Jsoup is a Java library designed to parse, extract, and manipulate data from HTML documents. To extract data from a table using Jsoup, you will need to:
- Parse the HTML document to create a
Document
object. - Use the Jsoup selector syntax to find the table and its elements.
- Iterate through the rows and cells of the table to extract the required data.
Here's a step-by-step guide:
Step 1: Add Jsoup to Your Project
If you're using Maven, add the following dependency to your pom.xml
:
<dependency>
<groupId>org.jsoup</groupId>
<artifactId>jsoup</artifactId>
<version>1.14.3</version> <!-- Use the latest version available -->
</dependency>
For Gradle, add this line to your build.gradle
:
implementation 'org.jsoup:jsoup:1.14.3'
Or download the JAR directly from the Jsoup website if you're not using a build tool that manages dependencies.
Step 2: Parse the HTML Document
You can parse an HTML document from a String
, a File
, or directly from a URL.
import org.jsoup.Jsoup;
import org.jsoup.nodes.Document;
import org.jsoup.nodes.Element;
import org.jsoup.select.Elements;
public class TableScraper {
public static void main(String[] args) {
// Example of parsing HTML from a URL
String url = "http://example.com/tablePage.html";
try {
Document document = Jsoup.connect(url).get();
// Now you can extract data from the document
} catch (IOException e) {
e.printStackTrace();
}
}
}
Step 3: Select the Table and Extract Data
Use the Jsoup selector API to find the table and iterate through its rows and cells to extract the data you need.
public class TableScraper {
public static void main(String[] args) {
String url = "http://example.com/tablePage.html";
try {
Document document = Jsoup.connect(url).get();
// Assuming the table has a unique ID
Element table = document.getElementById("myTable");
// If the table does not have an ID, you can use other selectors
// Elements tables = document.select("table.myClass"); // Using class
// Element firstTable = document.select("table").first(); // Select the first table
// Select the rows (tr elements) of the table
Elements rows = table.select("tr");
// Iterate over each row
for (Element row : rows) {
// Select the cells (td or th elements) of the row
Elements cells = row.select("th, td");
// Iterate over each cell
for (Element cell : cells) {
// Extract the text from the cell
String text = cell.text();
System.out.println(text);
}
}
} catch (IOException e) {
e.printStackTrace();
}
}
}
In this example, document.getElementById("myTable")
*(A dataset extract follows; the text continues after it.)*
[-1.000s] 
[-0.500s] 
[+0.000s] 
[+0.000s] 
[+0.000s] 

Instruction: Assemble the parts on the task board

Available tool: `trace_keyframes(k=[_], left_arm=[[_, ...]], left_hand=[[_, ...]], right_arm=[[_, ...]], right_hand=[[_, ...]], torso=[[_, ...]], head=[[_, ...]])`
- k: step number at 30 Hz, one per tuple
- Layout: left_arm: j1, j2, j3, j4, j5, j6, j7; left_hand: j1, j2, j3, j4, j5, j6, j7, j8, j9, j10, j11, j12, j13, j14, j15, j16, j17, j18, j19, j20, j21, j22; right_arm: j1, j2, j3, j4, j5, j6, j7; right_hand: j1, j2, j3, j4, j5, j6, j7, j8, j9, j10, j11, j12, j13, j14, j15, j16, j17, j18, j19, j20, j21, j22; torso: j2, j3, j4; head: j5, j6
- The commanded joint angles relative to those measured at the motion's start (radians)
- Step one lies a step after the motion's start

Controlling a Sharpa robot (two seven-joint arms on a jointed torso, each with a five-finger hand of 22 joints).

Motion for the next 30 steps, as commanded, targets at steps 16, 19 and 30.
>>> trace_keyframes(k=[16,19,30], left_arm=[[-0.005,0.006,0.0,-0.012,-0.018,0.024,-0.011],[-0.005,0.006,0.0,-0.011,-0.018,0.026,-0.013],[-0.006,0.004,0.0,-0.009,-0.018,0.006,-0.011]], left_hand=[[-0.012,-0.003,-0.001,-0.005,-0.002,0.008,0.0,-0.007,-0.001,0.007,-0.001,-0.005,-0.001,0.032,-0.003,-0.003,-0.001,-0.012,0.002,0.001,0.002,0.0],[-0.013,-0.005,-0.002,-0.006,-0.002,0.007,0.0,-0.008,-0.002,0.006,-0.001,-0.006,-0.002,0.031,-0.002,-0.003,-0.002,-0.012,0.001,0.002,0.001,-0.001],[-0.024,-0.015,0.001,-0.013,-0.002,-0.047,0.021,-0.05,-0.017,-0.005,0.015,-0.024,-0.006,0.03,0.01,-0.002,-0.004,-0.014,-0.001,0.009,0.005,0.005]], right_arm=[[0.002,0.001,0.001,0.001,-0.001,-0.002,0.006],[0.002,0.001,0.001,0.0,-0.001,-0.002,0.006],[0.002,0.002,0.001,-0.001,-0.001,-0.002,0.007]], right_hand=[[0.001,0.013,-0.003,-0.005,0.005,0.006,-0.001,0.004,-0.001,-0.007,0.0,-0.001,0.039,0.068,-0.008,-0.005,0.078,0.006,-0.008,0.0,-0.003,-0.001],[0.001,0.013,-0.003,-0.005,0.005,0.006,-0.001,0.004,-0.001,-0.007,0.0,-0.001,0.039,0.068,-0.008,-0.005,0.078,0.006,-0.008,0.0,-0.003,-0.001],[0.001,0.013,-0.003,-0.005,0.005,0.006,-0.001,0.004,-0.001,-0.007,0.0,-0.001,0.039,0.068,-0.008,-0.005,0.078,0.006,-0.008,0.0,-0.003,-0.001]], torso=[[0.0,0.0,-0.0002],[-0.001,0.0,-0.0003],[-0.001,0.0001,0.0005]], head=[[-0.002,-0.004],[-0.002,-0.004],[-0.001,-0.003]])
selects the table with the ID myTable
. The select("tr")
method is then used to get all the row elements within the table. The nested for-each loops iterate over each row and cell, extracting the text with cell.text()
.
Keep in mind that:
- If the table has a
thead
andtbody
, you might want to handle them separately. - If you're interested in extracting attributes or HTML content instead of text, use
cell.attr("attributeName")
orcell.html()
. - Adjust your selector syntax based on the specific structure of the HTML table you're working with.
This is a simple example, but Jsoup is very powerful and can handle much more complex scenarios with its full range of selector syntax and manipulation methods.